• _TASK PROMPT_
Any picture in the listing is left out of the copy; all else is duplicated exactly.

• _MATERIAL PROVIDED_

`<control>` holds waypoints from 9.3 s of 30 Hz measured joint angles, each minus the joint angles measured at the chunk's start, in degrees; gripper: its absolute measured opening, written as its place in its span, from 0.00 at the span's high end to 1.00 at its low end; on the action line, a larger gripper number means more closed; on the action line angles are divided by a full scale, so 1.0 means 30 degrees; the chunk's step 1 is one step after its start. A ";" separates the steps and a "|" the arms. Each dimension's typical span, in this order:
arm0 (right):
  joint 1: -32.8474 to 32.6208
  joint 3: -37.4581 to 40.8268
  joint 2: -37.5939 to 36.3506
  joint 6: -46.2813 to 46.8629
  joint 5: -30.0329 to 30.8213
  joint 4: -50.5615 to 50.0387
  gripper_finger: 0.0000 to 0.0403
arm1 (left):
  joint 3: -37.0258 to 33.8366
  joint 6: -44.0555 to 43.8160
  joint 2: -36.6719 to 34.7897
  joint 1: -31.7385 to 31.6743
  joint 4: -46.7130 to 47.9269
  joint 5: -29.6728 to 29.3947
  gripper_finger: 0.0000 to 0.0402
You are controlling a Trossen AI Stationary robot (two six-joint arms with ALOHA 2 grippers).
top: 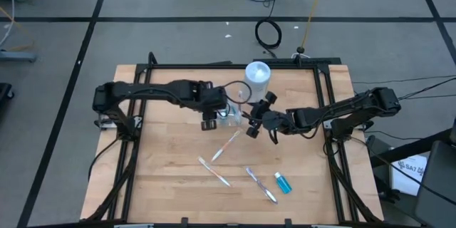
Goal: Pick & Place toothbrushing station
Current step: Put the violet toothbrush into the transparent organizer, then put the bottom orange toothbrush into the transparent organizer
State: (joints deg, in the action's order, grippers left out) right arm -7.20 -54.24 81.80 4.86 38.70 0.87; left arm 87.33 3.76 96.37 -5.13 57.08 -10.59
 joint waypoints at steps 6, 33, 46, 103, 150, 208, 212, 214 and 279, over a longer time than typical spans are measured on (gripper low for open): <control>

• _ANSWER TO THE EXERCISE_
`<control>` holds waypoints from 9.3 s of 30 Hz measured joint angles, each minus the joint angles measured at the chunk's start, in degrees; gripper: its absolute measured opening, written as its place in its span, from 0.00 at the span's high end to 1.00 at its low end; on the action line, a larger gripper number means more closed; on the action line angles are divided by a full scale, so 1.0 means 30 degrees; the chunk's step 1 is one step after its start. A ";" separates the steps and a "|" the arms. Each dimension's typical span, in this order:
arm0 (right):
  joint 1: -32.8474 to 32.6208
  joint 3: -37.4581 to 40.8268
  joint 2: -37.5939 to 36.3506
  joint 6: -46.2813 to 46.8629
  joint 5: -30.0329 to 30.8213
  joint 4: -50.5615 to 50.0387
  gripper_finger: 0.0000 to 0.0403
arm1 (left):
  joint 3: -37.0258 to 33.8366
  joint 6: -44.0555 to 43.8160
  joint 2: -36.6719 to 34.7897
  joint 1: -31.7385 to 31.6743
  joint 4: -46.7130 to 47.9269
  joint 5: -29.6728 to 29.3947
  gripper_finger: 0.0000 to 0.0402
You are controlling a Trossen AI Stationary robot (two six-joint arms with ALOHA 2 grippers).
top: 
Goal: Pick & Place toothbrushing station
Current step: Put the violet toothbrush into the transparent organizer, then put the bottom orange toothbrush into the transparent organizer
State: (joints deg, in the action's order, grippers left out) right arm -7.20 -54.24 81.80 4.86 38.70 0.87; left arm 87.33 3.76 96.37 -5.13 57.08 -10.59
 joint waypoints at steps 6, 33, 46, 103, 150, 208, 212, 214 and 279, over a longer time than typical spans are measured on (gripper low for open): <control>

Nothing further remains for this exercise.